Por força da saisine, como está no dispositivo do art. 1.784 do diploma civil, a herança é transmitida desde logo, aos herdeiros legítimos e testamentários. E a herança é deferida como um todo unitário, ainda que sejam vários os herdeiros (art. 1.791 do CC). Por essa razão, o direito dos herdeiros, até que se ultime a partilha, é indivisível, determinando o parágrafo único do art. 1.791 da Lei civil que, até a partilha, sejam os direitos regulados pelas normas relativas ao condomínio.

Observa EDUARDO DE OLIVEIRA LEITE que “na realidade, o legislador, sabiamente, impôs um regime condominial obrigando, via indivisão, a união de todos os herdeiros até solução de todas as pendências que, naturalmente, acompanham o longo e complexo processo sucessório". A situação condominial (do lat. com. = reunião + dominium = propriedade) ou, da propriedade comum, na qual cada co-proprietário pode usar a coisa conforme seu destino e exercer todos os direitos compatíveis com a indivisão (reivindicá-la de terceiro, protege-la, etc.) gera extraordinária comunhão entre todos os herdeiros, já que a ação de um ou de todos repercute sempre sobre a totalidade do monte mor”. (LEITE, Eduardo de Oliveira. Comentários ao Novo Código Civil. Rio, Forense, 1ª. ed., v. XXI, pág. 15, 2003, coordenação de Sálvio de Figueiredo Teixeira)

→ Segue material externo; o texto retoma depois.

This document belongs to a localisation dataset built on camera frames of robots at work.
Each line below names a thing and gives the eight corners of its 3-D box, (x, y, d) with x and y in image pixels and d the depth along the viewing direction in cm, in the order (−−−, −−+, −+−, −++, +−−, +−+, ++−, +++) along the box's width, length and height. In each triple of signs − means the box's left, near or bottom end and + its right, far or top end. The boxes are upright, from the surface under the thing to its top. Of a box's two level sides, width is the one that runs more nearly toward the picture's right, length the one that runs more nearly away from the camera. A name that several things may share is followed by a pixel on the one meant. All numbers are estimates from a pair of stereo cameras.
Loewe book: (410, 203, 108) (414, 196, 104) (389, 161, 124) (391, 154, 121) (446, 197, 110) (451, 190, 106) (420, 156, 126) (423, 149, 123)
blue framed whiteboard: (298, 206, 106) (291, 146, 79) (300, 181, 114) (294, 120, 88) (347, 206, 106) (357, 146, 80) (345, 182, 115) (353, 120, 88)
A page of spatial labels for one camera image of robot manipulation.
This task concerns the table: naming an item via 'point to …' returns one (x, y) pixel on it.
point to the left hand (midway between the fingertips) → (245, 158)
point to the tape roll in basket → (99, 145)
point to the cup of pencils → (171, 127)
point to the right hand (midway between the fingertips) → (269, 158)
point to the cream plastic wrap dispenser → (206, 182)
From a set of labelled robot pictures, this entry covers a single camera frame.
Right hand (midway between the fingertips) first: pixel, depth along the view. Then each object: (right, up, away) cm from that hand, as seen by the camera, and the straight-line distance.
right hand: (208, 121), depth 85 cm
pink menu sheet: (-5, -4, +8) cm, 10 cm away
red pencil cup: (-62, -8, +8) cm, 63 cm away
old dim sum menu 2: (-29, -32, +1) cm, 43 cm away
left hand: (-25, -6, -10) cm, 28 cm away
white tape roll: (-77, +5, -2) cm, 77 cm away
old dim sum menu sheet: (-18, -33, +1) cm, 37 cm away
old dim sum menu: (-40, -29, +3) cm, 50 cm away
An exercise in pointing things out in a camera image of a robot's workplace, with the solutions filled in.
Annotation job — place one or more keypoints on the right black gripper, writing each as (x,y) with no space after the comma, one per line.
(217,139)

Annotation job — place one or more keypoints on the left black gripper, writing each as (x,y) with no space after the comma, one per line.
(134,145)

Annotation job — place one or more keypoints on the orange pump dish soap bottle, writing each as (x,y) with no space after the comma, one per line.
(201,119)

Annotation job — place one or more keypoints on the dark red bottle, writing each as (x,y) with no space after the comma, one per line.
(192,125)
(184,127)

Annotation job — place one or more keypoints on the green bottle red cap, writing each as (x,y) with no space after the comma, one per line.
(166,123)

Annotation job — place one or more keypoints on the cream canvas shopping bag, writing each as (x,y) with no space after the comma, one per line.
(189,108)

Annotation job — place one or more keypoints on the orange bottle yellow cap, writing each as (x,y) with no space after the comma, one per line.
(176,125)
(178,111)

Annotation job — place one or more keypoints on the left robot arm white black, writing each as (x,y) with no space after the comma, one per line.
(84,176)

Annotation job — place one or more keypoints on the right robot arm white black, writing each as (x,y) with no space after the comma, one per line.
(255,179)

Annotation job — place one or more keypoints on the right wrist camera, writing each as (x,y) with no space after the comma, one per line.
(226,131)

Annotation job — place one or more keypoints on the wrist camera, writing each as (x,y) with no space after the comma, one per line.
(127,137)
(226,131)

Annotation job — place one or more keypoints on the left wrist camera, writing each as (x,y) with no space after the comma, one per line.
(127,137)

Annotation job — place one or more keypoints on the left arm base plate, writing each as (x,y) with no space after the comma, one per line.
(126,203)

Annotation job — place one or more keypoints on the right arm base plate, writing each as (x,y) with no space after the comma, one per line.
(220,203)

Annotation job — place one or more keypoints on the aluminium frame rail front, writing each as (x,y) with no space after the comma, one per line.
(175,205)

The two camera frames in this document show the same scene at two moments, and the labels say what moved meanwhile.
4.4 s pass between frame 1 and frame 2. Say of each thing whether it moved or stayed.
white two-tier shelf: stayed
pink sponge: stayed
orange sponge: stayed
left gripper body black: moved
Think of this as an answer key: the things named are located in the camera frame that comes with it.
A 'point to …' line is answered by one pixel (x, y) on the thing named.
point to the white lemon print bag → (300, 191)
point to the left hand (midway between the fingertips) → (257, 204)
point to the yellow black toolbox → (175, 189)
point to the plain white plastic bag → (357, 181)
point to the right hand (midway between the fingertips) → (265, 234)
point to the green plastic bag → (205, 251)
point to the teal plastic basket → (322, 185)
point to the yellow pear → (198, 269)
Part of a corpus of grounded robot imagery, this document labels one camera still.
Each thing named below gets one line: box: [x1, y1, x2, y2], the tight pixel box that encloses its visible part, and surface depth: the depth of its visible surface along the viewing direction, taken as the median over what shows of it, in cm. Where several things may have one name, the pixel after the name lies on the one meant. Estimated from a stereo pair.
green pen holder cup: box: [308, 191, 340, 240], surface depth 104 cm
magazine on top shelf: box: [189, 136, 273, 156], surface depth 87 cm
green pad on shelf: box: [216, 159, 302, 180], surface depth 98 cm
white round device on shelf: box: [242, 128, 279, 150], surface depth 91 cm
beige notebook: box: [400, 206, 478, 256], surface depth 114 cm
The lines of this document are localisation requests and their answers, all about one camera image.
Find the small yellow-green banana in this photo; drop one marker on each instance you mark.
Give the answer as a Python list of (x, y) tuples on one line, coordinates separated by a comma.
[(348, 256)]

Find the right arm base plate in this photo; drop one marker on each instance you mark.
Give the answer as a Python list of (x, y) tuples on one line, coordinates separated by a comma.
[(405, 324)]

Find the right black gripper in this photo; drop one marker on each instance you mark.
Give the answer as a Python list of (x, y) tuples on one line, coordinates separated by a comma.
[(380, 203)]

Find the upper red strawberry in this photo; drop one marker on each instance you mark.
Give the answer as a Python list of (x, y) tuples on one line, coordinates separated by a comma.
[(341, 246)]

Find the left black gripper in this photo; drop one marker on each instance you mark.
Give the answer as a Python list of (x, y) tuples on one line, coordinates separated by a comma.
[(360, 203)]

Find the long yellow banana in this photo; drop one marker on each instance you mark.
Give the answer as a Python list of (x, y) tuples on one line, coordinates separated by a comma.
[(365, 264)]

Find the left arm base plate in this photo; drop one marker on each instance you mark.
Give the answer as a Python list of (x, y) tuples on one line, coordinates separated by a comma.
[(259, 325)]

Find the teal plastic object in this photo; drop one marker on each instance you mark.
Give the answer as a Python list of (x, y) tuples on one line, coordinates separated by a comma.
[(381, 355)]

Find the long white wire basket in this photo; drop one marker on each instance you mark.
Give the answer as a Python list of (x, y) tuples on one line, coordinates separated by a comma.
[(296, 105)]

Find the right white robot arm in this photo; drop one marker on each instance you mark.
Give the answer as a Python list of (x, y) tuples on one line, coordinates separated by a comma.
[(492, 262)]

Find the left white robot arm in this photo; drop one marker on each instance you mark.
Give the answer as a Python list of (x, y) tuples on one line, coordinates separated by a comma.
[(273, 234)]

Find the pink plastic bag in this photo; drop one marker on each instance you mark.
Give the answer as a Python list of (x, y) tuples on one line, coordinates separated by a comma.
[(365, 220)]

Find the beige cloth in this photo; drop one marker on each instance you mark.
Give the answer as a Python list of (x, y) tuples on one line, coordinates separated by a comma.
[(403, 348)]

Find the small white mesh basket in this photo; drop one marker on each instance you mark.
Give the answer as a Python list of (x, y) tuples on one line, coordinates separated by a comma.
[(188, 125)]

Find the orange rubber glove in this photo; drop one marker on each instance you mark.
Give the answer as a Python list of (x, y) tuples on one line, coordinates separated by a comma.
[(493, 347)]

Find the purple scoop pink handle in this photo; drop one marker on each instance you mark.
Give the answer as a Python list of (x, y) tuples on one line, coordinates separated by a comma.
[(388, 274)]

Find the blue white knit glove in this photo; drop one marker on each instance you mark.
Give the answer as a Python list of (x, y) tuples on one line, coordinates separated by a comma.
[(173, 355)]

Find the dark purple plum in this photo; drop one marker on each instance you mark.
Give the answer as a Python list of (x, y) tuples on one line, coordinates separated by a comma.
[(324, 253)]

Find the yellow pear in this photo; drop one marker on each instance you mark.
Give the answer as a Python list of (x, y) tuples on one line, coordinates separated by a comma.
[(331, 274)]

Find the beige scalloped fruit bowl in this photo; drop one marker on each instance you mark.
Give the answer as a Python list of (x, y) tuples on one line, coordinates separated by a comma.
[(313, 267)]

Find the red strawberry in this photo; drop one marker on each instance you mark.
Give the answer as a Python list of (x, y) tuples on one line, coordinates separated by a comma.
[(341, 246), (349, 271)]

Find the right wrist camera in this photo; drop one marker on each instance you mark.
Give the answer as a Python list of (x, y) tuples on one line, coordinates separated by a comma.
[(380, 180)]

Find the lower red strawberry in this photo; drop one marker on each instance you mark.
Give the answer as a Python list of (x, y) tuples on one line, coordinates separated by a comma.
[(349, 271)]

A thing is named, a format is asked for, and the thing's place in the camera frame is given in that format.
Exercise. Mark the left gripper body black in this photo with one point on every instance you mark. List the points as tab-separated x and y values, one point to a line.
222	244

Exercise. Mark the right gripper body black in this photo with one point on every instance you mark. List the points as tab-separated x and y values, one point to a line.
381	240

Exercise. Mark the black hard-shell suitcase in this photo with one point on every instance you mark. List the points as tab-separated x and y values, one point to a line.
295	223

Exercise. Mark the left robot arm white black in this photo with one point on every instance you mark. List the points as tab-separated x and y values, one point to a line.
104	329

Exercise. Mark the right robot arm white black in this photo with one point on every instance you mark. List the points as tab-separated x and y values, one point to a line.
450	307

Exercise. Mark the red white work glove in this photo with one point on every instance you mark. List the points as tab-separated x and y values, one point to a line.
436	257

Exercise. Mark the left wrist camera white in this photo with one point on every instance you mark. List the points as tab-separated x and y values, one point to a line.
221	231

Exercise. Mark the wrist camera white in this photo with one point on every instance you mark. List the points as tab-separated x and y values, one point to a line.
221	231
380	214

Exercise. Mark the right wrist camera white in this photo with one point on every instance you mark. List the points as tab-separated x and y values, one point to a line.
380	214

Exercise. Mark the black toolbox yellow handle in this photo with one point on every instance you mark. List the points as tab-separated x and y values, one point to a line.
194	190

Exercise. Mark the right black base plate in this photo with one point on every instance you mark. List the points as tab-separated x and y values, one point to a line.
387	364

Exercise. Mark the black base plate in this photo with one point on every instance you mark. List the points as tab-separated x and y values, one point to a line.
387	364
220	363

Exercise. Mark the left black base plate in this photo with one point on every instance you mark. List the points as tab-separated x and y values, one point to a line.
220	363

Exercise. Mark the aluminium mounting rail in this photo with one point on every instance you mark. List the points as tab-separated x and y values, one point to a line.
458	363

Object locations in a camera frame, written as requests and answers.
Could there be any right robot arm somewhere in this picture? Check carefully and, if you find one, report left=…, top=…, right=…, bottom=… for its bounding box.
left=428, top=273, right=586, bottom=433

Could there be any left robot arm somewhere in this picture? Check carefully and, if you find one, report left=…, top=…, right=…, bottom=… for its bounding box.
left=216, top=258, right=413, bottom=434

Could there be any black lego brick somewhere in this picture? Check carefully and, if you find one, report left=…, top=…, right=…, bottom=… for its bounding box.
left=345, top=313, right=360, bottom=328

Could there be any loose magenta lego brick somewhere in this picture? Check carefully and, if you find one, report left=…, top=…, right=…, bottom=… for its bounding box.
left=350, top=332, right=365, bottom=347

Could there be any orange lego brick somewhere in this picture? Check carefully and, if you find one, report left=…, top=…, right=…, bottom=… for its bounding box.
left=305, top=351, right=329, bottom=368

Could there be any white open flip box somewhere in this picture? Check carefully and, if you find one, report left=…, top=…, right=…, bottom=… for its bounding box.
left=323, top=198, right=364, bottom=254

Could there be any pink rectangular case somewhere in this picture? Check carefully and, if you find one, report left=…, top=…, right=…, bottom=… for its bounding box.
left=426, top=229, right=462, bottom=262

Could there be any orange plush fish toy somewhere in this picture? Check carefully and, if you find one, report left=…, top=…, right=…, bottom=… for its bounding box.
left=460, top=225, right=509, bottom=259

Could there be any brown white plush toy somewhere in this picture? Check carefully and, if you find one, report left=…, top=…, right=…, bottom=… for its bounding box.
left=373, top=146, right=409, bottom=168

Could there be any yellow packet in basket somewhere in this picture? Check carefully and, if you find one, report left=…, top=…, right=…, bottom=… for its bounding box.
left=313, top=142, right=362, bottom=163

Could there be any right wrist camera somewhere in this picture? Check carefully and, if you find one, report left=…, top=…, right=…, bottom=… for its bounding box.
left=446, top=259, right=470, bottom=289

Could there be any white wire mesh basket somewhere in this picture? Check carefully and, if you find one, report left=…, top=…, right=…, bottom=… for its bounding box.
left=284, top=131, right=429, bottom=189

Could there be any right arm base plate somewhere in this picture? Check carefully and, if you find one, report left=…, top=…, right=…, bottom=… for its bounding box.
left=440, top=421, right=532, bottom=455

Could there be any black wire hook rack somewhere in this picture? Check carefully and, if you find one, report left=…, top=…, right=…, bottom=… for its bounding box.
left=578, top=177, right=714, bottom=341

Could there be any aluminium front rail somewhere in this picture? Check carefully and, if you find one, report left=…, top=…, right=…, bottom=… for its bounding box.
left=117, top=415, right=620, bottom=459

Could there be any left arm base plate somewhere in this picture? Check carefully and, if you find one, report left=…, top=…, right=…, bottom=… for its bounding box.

Para que seja determinada a cota de cada herdeiro na herança, procede-se ao inventário do patrimônio hereditário, que, se judicial, tramita perante o juiz competente do lugar da sucessão, para partilha, ou liquidação da heranç. (art. 1.796). Somente com a partilha opera-se a divisão do espólio entre os sucessores do falecido, e cada um deles passa a ter domínio e posse sobre bens determinados, cessando a indivisão.

2 - Com pertinência à transmissão da propriedade e da posse aos herdeiros legítimos e testamentários, entre estes os legatários, se, em relação à propriedade, o tratamento legal é o mesmo, o mesmo não se diz em relação à posse.

O legatário não entra na posse por autoridade própria. O art. 1.923, caput, do Código Civil edita, efetivamente, que “desde a abertura da sucessão, pertence ao legatário a coisa certa, existente no acervo, salvo se o legado estiver sob condição suspensiva”. Mas o § 1º diz textualmente que a posse não se defere de imediato, nem pode ele nela entrar por autoridade própria. Somente ao fim do inventário, com expedição do formal de partilha, é que nasce para o legatário o direito de pedir a posse, manejando os instrumentos processuais adequados à situação de fato que possa enfrentar.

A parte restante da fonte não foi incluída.